Murali, the then VP of Digital Platforms (Software Engineering) at Starbucks, had been partying to a few systemic glitches before, but nothing matched the intensity of this November 2.
The elated marketing division at the coffee giant was on a planned effort to launch a new line of holiday drinks and cups. Millions of doting, loyal customers rushed to be the first to grab their hands on the freshly inducted coffees and cups, taking down the app in the process. The engineering team had accounted for the holiday rush and updated the architecture and increased the capacity to support the load.
For retail companies, the holidays are when Wall Street and Main Street join forces. Either to elevate a brand or to plunge it into despair. The direction depends on the implementation of merit points. The business earns for itself, in advance anticipation of the start of the holiday.

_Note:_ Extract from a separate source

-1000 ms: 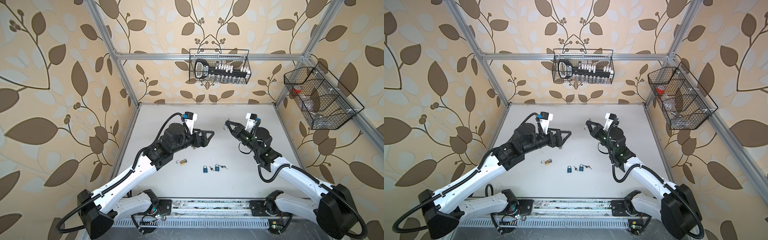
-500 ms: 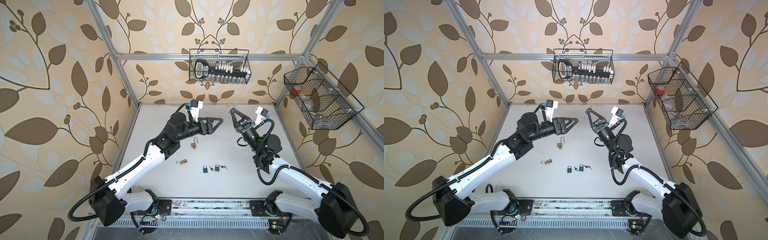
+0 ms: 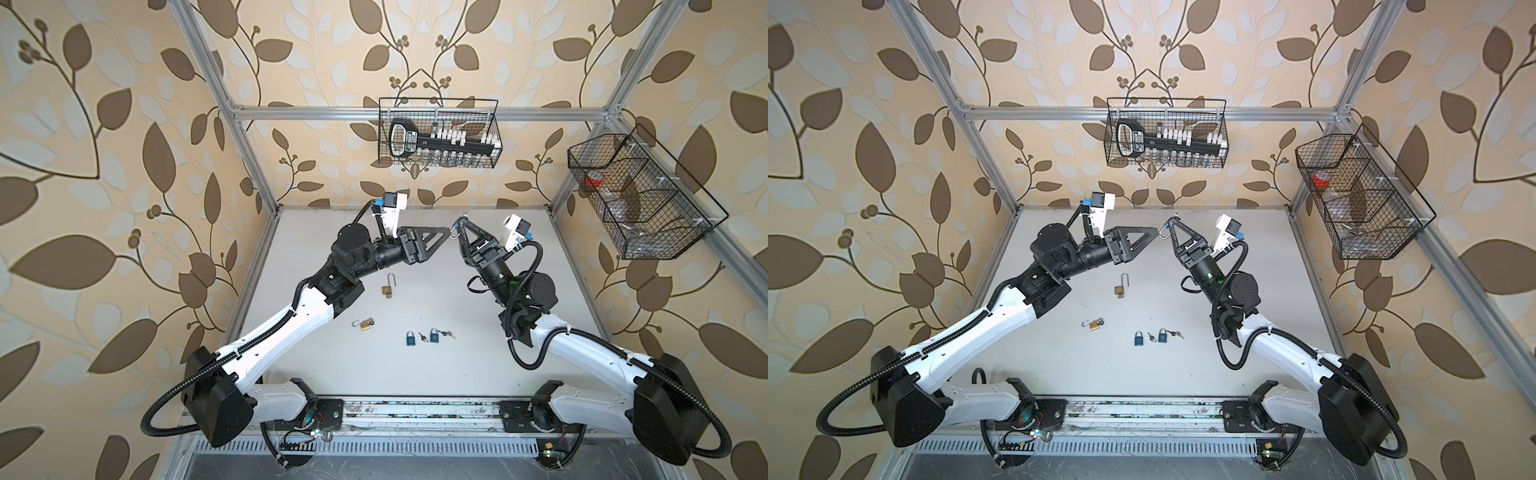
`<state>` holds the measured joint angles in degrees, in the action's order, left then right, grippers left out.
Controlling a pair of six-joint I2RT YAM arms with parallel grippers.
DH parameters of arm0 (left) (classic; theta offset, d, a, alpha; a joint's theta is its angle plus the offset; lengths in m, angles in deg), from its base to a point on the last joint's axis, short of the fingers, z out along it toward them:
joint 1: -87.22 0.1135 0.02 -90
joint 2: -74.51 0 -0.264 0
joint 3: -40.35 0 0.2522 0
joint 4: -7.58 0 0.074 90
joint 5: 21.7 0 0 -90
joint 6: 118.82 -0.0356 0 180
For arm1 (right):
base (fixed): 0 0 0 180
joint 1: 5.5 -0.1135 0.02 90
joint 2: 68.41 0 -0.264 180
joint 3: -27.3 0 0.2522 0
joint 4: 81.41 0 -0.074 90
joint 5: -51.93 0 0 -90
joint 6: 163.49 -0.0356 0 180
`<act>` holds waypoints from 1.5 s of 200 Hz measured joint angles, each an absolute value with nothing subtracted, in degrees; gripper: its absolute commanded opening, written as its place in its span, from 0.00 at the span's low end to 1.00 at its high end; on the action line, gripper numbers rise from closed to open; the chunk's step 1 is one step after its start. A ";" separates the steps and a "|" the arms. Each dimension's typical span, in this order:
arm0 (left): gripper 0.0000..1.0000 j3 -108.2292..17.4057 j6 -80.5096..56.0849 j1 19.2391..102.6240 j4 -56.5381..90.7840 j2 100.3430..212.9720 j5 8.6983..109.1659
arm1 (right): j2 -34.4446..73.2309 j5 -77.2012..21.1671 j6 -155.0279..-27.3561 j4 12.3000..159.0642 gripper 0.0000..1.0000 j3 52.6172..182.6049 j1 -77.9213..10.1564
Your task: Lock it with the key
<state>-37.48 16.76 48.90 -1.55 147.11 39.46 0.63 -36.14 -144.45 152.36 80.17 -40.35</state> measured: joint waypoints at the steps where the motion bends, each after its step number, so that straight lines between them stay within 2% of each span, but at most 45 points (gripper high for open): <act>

Swathes of eager customers welcome new brands into their considerations. This happens if their current favorites slow down. Holiday results also weigh heavily on the sentiment around the stock for the rest of the New Year. A small deviation in earnings per share is enough for the stock to lose millions of market capitalization within minutes. Starbucks, with all the right intentions, had challenges with mobile orders on this day boat this time.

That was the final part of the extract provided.